_Action item_
The word "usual": say how many lines of the data below contain it, and give the number alone.

The data START

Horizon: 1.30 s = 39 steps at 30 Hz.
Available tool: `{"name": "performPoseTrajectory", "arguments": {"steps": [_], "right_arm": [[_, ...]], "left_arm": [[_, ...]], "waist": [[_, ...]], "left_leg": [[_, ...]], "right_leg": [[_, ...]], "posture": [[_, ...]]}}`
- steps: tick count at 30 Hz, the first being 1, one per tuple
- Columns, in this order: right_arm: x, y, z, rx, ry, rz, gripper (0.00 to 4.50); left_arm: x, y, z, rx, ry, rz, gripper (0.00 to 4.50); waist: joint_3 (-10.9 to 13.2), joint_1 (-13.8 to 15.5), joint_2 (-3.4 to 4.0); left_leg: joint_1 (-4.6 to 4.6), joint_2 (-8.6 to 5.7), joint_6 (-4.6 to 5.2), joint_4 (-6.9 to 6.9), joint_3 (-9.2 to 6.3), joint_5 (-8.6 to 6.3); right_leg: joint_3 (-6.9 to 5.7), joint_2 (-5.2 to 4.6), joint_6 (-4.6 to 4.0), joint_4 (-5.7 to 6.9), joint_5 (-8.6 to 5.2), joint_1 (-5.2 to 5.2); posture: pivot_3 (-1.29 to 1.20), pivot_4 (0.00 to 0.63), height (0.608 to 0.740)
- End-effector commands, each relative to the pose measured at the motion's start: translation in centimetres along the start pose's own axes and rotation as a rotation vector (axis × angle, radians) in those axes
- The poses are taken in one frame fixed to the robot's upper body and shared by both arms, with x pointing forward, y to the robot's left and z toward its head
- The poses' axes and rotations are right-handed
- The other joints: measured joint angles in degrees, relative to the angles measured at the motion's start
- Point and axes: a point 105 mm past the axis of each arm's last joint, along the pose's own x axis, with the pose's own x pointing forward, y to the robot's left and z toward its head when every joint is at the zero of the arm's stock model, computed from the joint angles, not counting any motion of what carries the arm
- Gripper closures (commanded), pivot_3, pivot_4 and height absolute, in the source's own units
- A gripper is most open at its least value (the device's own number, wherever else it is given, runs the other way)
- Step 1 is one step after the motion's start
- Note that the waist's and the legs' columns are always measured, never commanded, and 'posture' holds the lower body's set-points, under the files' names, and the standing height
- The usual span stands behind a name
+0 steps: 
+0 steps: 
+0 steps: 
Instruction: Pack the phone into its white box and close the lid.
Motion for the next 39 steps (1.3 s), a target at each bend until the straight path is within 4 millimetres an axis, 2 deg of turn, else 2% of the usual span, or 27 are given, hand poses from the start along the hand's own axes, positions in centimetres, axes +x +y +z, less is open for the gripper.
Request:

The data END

_Finished task_
2